From the perspective of StreamSets, we’ve worked very hard to make the ingest layer simple and easy to use via a drag-and-drop UI. This means that when you introduce new data sources, change your data formats, modify the schema or structure of data, or upgrade your infrastructure to introduce new or updated components, your dataflows will continue to operate with minimal intervention. While this reduces the application complexity considerably on the ingestion side, the processing tier remains considerably complex when working with patched-together components.

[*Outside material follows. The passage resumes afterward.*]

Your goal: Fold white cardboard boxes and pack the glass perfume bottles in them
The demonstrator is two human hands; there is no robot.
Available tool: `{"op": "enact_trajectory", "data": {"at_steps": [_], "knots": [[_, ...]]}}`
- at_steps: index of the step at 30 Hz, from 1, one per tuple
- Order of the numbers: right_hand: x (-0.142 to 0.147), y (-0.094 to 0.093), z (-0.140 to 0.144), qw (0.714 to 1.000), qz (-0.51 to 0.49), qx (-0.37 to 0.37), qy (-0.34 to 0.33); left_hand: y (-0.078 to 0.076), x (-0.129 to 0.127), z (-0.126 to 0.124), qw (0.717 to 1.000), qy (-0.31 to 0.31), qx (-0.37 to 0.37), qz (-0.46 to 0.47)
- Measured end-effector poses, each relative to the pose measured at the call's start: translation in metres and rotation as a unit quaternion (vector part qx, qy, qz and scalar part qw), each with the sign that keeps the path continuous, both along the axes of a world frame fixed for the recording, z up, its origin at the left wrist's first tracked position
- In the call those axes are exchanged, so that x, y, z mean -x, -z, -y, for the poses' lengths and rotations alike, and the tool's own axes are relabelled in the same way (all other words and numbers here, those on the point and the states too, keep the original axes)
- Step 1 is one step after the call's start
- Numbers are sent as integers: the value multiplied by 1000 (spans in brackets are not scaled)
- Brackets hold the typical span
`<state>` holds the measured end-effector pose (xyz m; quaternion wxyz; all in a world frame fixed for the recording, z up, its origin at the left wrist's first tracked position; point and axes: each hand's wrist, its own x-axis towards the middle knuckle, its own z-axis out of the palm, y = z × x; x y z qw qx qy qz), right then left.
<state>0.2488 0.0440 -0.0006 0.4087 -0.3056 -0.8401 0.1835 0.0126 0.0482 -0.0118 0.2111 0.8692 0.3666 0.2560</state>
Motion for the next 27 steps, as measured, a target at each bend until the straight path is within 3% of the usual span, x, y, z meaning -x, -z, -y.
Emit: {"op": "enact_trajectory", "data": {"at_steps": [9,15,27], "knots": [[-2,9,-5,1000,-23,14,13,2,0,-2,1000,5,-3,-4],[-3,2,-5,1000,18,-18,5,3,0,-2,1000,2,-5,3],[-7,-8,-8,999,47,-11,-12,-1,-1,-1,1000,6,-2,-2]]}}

The introduction of Kudu reduces that complexity and allows users to build applications that can truly focus on business needs as opposed to handling complex boundary conditions.
Going back to our example of real-time personalization, the overall implementation can be greatly simplified by using StreamSets Data Collector based dataflows feeding into Kudu. The batch jobs that train the models can then directly run on top of Kudu as well as the real-time jobs that calculate the interaction scores. With StreamSets Data Collector depositing most recent interaction data into Kudu, the models will be trained with the latest information always and the real-time personalization will not need to suffer from artificial latency to buffer sufficient data for processing first.
For the first time in the Hadoop ecosystem, you now have the tools necessary to build applications that truly focus on business logic as opposed to doing a balancing act between different technology components that have significant impedance mismatch. No longer do you need to worry about capturing data from numerous sources, or feeding different systems of record to harness their native capabilities that are required for your applications’ processing logic. Consequently, you no longer need to reconcile the differences between such systems that create numerous boundary conditions and special case scenarios.